Abstract:Recent advancements in music generation have garnered significant attention, yet existing approaches face critical limitations. Some current generative models can only synthesize either the vocal track or the accompaniment track. While some models can generate combined vocal and accompaniment, they typically rely on meticulously designed multi-stage cascading architectures and intricate data pipelines, hindering scalability. Additionally, most systems are restricted to generating short musical segments rather than full-length songs. Furthermore, widely used language model-based methods suffer from slow inference speeds.

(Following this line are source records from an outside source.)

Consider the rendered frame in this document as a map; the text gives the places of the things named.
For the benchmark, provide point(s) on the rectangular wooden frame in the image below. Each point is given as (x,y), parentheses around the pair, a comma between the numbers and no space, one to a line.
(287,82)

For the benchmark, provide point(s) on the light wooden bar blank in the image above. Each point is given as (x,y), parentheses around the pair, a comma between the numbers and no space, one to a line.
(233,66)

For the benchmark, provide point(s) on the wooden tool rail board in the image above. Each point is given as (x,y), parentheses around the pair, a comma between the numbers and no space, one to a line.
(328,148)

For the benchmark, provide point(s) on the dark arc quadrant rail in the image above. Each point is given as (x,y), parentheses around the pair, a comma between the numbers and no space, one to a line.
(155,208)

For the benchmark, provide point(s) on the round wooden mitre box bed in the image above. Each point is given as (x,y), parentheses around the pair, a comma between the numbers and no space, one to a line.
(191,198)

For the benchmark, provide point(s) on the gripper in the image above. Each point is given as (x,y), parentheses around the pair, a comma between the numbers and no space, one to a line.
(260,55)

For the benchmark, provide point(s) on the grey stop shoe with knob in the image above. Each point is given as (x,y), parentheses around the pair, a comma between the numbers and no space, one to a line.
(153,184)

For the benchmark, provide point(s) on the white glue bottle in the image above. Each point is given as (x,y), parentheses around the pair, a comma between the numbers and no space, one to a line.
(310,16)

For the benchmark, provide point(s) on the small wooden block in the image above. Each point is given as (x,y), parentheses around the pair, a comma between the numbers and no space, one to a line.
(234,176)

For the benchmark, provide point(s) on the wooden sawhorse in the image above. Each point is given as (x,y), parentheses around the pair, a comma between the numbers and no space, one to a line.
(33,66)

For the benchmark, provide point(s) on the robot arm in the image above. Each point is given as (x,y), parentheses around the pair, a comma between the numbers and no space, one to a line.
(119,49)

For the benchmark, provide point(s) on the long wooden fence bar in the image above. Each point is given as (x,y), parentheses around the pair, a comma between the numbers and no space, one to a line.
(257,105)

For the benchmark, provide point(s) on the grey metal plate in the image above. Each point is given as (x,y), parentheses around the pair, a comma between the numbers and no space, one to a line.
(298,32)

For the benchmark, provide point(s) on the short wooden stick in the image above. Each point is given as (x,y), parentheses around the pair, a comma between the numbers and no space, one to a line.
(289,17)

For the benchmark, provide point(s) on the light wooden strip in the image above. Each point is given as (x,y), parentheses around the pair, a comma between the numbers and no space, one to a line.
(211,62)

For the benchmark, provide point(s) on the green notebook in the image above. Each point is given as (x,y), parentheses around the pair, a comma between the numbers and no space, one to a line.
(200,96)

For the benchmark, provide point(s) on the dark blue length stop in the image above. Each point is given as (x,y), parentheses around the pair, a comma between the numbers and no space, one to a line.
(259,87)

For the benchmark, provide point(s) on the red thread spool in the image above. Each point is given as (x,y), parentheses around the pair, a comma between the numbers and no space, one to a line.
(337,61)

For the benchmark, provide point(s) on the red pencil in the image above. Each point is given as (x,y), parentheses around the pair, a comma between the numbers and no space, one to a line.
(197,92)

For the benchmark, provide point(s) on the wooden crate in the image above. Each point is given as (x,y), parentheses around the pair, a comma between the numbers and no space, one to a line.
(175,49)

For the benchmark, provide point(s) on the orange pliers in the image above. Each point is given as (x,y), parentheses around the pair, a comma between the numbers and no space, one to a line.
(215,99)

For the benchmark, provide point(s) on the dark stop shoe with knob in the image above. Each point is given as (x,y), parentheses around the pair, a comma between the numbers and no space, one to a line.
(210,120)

To address these challenges, we propose DiffRhythm, the first latent diffusion-based song generation model capable of synthesizing complete songs with both vocal and accompaniment for durations of up to 4m45s in only ten seconds, maintaining high musicality and intelligibility. Despite its remarkable capabilities, DiffRhythm is designed to be simple and elegant: it eliminates the need for complex data preparation, employs a straightforward model structure, and requires only lyrics and a style prompt during inference. Additionally, its non-autoregressive structure ensures fast inference speeds. This simplicity guarantees the scalability of DiffRhythm. Moreover, we release the complete training code along with the pre-trained model on large-scale data to promote reproducibility and further research.